5G global connections numbered nearly 2 billion earlier this year, and are projected to reach 7.7 billion by 2028. While 5G has delivered faster speeds, higher capacity, and improved latency, particularly for video and data traffic, the initial promise of creating new revenues for network operators has remained elusive.

Most mobile applications are now routed to the cloud. At the same time, radio access network (RAN) and packet core solutions based on traditional designs continue to improve incrementally with software enhancements and more efficient hardware. These single-purpose systems running traditional voice, data, and video workloads aren’t significantly increasing average revenue per user for telecom companies. Instead, these systems are primarily enabling connectivity and viewed as operating expenditures, which reduces the return on investment. However, this approach is about to change.

The emergence of ChatGPT and rapid large language model (LLM) innovation provide a first glimpse at a new type of application that requires accelerated computing. This demands a different kind of multipurpose network to optimize AI and generative AI workloads. Initially, AI network deployments were focused on heavy training workloads that were centralized and required large data centers. Early LLM inference has also been mostly centralized and bound tightly to the training efforts, resulting in more of the same traffic motion from edge to cloud.

Vision language models (VLMs) and small language models (SLMs), as well as enhanced efficiency of LLM inference, lend well to a distributed architecture spread across networks that bring generative AI models closer to data. The evolution of generative AI towards agentic AI and multimodal AI will demand closer alignment of inferencing to network endpoints, as enterprises need data localization, security, and guaranteed quality of service (QoS). These requirements are already delivered by today’s telecom networks.

This post explains the need for AI-native network infrastructure and presents key implications of and opportunities for meeting the demands of AI workloads in a telco network.

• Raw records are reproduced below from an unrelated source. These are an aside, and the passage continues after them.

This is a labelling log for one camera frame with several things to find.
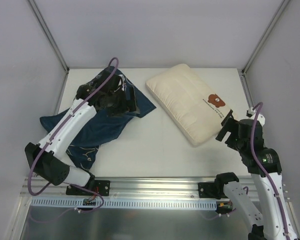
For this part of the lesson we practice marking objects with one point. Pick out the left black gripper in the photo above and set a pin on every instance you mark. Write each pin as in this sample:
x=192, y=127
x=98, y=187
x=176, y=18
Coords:
x=129, y=99

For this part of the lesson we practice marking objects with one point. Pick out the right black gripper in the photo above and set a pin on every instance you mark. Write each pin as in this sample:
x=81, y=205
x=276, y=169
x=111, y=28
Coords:
x=230, y=127

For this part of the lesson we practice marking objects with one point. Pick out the cream white pillow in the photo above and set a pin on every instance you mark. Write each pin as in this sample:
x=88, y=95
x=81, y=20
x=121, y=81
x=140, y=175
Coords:
x=196, y=109

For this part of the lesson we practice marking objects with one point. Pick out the blue whale pillowcase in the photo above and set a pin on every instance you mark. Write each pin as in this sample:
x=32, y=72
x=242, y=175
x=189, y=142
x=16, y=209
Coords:
x=102, y=129

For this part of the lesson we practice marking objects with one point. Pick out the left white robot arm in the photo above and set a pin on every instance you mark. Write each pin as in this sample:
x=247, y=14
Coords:
x=44, y=158

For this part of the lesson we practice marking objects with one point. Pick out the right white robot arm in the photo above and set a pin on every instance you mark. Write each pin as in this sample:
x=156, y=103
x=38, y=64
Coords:
x=263, y=164

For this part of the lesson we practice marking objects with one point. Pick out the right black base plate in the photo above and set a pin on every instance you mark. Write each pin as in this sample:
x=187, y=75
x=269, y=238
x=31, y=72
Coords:
x=211, y=190

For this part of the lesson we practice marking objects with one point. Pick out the aluminium mounting rail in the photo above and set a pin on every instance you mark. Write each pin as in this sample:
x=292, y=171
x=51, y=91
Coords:
x=146, y=188

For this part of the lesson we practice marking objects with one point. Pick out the right aluminium frame post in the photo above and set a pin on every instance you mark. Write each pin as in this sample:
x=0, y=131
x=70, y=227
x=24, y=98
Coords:
x=266, y=34

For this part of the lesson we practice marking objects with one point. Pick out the aluminium frame post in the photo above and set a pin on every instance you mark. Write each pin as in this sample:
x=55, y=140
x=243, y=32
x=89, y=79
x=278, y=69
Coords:
x=266, y=34
x=47, y=33

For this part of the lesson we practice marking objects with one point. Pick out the white slotted cable duct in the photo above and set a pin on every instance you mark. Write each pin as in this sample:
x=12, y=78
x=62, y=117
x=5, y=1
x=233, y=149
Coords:
x=112, y=203

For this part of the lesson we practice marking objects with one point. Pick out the left aluminium frame post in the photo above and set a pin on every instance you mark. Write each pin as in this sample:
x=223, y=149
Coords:
x=47, y=33

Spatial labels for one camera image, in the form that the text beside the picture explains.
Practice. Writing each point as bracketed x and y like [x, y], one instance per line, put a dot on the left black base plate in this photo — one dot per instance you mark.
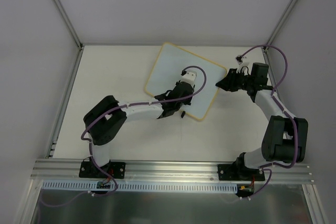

Balancing AI inference traffic with legacy workloads 

Moving from a centralized compute architecture targeted at LLM training to a highly distributed inference approach for generative AI will have profound effects on future networks. With an increase in SLM, VLM, and LLM inference traffic, more requests with data flow in the network. End devices will evolve to intercept some requests, but are limited by on-device compute, memory, and power.

Sending all network traffic to the cloud, as traditional apps do, is problematic, as generative AI models carry data to generate unique and real-time responses. Adding up the volume of expected consumer and enterprise inference requests with internal models on the network results in a busy data pipeline.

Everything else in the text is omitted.